Misdiagnosis is common. Dr. Jerome Groopman, the author of the recent book, “How Doctors Think,” tells the anecdote of a woman who, having been diagnosed with anorexia-bulimia, follows the advice of her doctors to eat three thousand calories a day, an enormous amount. Despite her efforts, she continues to loose weight, which in the eyes of her physician, seemed to have only confirmed the diagnosis of anorexia-bulimia. Her physicians did not accept that she could weigh only eighty pounds while following such a diet, and concluded that she had not been following the dietary guidelines, dismissing her cramps and nausea as psychological. It was fifteen years after her first diagnosis that a physician correctly recognized her disorder as celiac disease, a disorder in which the body cannot absorb nutrients such as gluten. Not only was this physician discerning, but he had to challenge fifteen years worth of incorrect diagnosis from other physicians.
The mistakes mostly do not reflect of poor knowledge or acumen of physicians. It partially mirrors the gap between learning and application. While medical students have encyclopedic knowledge of the human body and its illnesses and can go through a laundry list of symptoms and causes, once out of medical school, most physicians make real life decisions rapidly using pattern recognitions, a non-linear clumping of cues and instincts, rather than a binary, yes-no algorithm that is often instilled in teaching. Physicians such as Groopman advocate that the current system inculcates a Bayesian analysis of algorithms, evidence, and statistics, at the expense of emphasizing that patients aren’t averages—they are unique. Each person presents a distinct background, environment, and symptoms. And to ignore the possibilities of less-common ailments would be a grave mistake. Hence, some physicians have resisted efforts to standardize protocols, believing they would ignore any individual differences.

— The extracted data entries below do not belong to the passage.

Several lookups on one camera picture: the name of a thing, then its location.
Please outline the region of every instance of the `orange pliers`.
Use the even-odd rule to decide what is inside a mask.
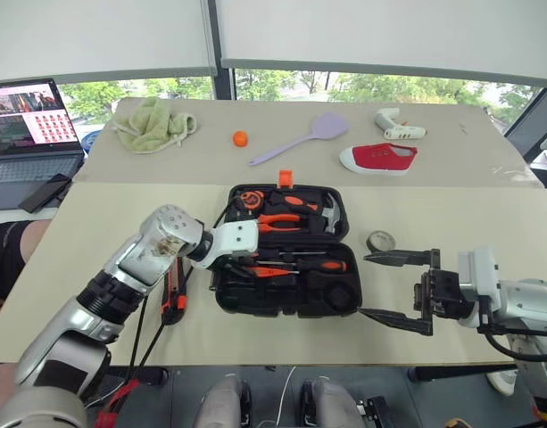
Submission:
[[[257,218],[259,233],[268,234],[270,232],[298,232],[302,230],[300,227],[275,227],[271,225],[271,223],[277,223],[278,221],[298,223],[301,221],[301,216],[298,214],[261,214]]]

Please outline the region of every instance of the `green towel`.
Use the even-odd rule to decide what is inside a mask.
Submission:
[[[195,117],[188,113],[170,113],[170,103],[146,98],[125,117],[114,114],[112,124],[120,142],[133,153],[154,153],[182,140],[196,130]]]

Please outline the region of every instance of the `floor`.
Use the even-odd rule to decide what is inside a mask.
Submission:
[[[281,391],[291,367],[209,366],[173,367],[163,387],[141,385],[128,398],[117,426],[191,427],[204,393],[224,375],[236,373],[252,388],[253,428],[260,421],[275,420]],[[395,428],[443,428],[460,417],[474,428],[513,428],[535,421],[530,397],[518,379],[515,394],[503,397],[483,374],[428,383],[412,383],[399,367],[299,366],[287,389],[279,426],[295,426],[294,412],[303,381],[319,375],[343,384],[355,399],[381,395],[390,407]],[[116,385],[108,378],[104,390]],[[98,407],[88,410],[89,426]],[[263,424],[271,428],[273,424]],[[368,420],[366,426],[374,426]]]

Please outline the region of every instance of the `red sneaker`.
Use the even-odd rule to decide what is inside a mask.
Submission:
[[[358,174],[389,174],[403,176],[418,153],[416,147],[391,143],[358,145],[344,149],[341,163]]]

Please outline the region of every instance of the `orange clip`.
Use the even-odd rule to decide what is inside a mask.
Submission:
[[[292,189],[293,188],[293,171],[291,169],[281,169],[279,171],[279,189]]]

However, others have advocated standardized procedures as an effective means of increasing consistency of care and reduce the chance of overlooking of possible symptoms by physicians. [1]
While modern medicine is aided by a dazzling array of technologies, like high-resolution MRI scans and pin-point DNA analysis, language is still the bedrock of clinical practice. … few of us realize how strongly a physician’s mood and temperament influence his medical judgment.” [2] Even the most advanced diagnostic techniques require someone to interpret the results; hence despite technological breakthroughs, we still depend on human judgment and all its whims and errors. The clutch is to reduce those errors.
Physicians could lessen the chance in misdiagnosis is in improving communications with the patients. The body language and tone, whether a warm greeting or hurried “where does it hurt”, the choice of open versus closed-ended questions, the amount of interruptions – these all impact the patient’s responses, compliance, and level of confidence in revealing information that may help in diagnosis. Empathizing with the patient and making him or her feel more comfortable seems to allay fears in the patient, since oftentimes the patient does not want to waste time or may be timid in the company of such an authority figure. “Communication” may seem simple, but Groopman tells the experience of an elderly African-American woman who was repeatedly chastised for being non-compliant with doctors ignoring her complaints. Until a physician took the time to talk with her, no one had realized that she was illiterate and could not understand some of the instructions prescribed.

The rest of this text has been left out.